At the same time, many of us are learning that more innovative paths toward excellence can draw on the wisdom of groups. Collaborative learning that truly leaves no one behind can enable an average group of students to achieve extraordinary results. Crowdsourcing has developed resources like Wikipedia that may be imperfect but are self-correcting, multi-lingual and continually updated in ways that no printed encyclopedia could ever hope to match. In The Wisdom of Crowds, James Surowiecki shows how the diversity of a crowd can increase its knowledge so that it can make a more informed decision than any single member of the group could have.

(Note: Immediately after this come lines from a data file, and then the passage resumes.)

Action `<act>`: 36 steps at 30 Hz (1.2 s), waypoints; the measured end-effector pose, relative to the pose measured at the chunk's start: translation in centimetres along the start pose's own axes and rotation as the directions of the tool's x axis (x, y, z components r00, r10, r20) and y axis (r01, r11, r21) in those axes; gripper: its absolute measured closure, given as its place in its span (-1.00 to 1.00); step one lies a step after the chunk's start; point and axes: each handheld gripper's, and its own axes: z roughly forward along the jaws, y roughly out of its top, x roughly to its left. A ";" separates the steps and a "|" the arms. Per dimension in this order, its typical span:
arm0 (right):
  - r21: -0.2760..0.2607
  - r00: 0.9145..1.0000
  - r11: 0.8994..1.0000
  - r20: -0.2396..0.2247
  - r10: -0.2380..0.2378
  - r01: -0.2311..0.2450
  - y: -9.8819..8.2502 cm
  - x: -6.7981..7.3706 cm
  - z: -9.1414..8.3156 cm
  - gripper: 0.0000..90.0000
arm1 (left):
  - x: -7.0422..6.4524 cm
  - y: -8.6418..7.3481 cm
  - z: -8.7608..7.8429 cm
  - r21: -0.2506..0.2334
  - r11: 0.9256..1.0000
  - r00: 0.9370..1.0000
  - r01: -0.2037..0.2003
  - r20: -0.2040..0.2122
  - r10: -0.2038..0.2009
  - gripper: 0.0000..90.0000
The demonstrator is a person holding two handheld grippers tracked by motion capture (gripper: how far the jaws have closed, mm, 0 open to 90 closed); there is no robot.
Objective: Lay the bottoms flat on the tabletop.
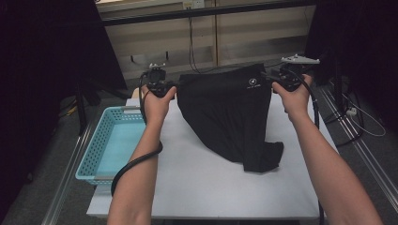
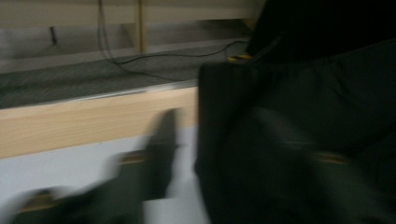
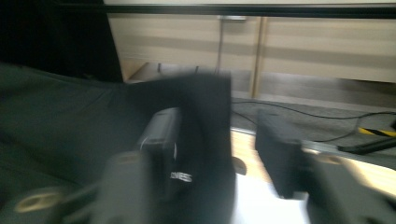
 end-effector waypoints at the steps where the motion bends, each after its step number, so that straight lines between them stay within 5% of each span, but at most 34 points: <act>1: 0.006 1.000 1.000 -0.002 -0.013 0.013 -0.2 0.2 -0.1 0.03 | -0.4 -0.5 0.1 0.005 1.000 1.000 -0.021 0.005 0.021 -0.16; 5: 0.095 0.995 0.991 -0.027 -0.093 0.095 -3.2 1.4 -1.2 -0.31 | -1.4 -3.8 0.6 0.041 0.999 0.998 -0.030 0.051 0.028 -0.51; 11: 0.150 0.990 0.983 -0.113 -0.086 0.102 -8.8 2.4 -4.9 -0.44 | -2.5 -8.6 0.3 0.092 0.995 0.994 -0.044 0.100 0.035 -0.66; 17: 0.178 0.984 0.976 -0.153 -0.096 0.123 -12.7 3.9 -8.5 -0.51 | -3.3 -11.4 -1.0 0.112 0.992 0.991 -0.064 0.122 0.050 -0.73; 27: 0.225 0.966 0.958 -0.227 -0.126 0.178 -16.5 6.6 -10.7 -0.52 | -4.1 -14.3 -2.8 0.126 0.985 0.983 -0.119 0.158 0.098 -0.78; 30: 0.237 0.960 0.949 -0.239 -0.149 0.206 -16.8 6.8 -10.7 -0.48 | -4.1 -15.2 -2.8 0.109 0.988 0.983 -0.111 0.160 0.092 -0.79; 36: 0.240 0.964 0.952 -0.229 -0.136 0.191 -17.0 6.4 -10.9 -0.46 | -3.9 -15.8 -2.7 0.122 0.986 0.982 -0.114 0.163 0.093 -0.79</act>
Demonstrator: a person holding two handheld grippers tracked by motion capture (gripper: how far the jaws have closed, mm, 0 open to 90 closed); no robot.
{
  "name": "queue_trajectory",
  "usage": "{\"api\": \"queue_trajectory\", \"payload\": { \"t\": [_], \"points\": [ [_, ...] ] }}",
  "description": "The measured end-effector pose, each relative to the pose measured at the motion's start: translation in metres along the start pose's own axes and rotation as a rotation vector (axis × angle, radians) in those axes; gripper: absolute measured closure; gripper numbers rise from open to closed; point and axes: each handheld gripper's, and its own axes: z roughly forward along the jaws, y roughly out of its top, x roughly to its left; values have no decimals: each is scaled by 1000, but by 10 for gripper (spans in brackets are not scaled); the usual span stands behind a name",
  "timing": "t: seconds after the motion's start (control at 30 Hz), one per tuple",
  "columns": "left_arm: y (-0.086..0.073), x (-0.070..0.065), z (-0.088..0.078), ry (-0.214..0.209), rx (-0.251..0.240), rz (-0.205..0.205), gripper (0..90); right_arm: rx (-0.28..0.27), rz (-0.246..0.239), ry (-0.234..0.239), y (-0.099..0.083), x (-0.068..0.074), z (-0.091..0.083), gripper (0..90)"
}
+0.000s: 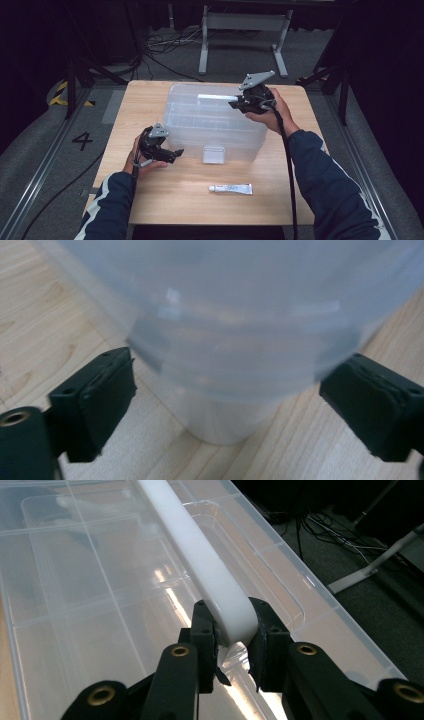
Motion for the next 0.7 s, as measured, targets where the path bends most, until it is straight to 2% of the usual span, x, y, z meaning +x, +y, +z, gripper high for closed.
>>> {"api": "queue_trajectory", "payload": {
  "t": [0.1, 0.27, 0.53, 0.7],
  "points": [
    [0, -1, -2, -13, -10, -25, 69, 0, 1, 5, 0, 0, 0, 755],
    [3, -5, -7, -27, -34, -43, 70, 1, -10, 29, -2, 1, -4, 759],
    [3, -18, -17, -61, -64, -24, 109, -3, -21, 29, -12, 2, -16, 759],
    [4, -27, -19, -62, -71, -2, 140, -3, -21, 22, -17, 1, -21, 756]
  ]
}}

Today more than ever, we need to diversify and increase our collective wisdom in order to cope with the many environmental, economic and human challenges we face. And yet there are a billion people in the world who never have the chance to contribute to the fount of human knowledge because they live in extreme poverty. In Africa this may mean having only a few years of schooling; in Europe it may mean schooling that is continually interrupted by getting burnt out of one home, evicted from another, and remaining the outsider who is bullied in each new neighborhood.
Despite these obstacles, it is possible for people living in some of the most difficult situations of poverty to develop their own capacity for excellence through innovative projects. In Madagascar, for instance, a group of young people living at a garbage dump and in a very disadvantaged district have made a commitment to helping one another to complete a unique computer training program. The idea that none of them would be left behind became a strong motivation and they went out of their way to work together. They did so well that despite not having completed high school, they have now been hired by a company that considers their work on a par with college-educated computer technicians.
Instead of competing to exploit the planet’s abused resources, we owe it to ourselves to enable every one of the “bottom billion” people to contribute to our collective knowledge, in hopes that one day the human race as a whole will achieve excellence as we find new ways to live together.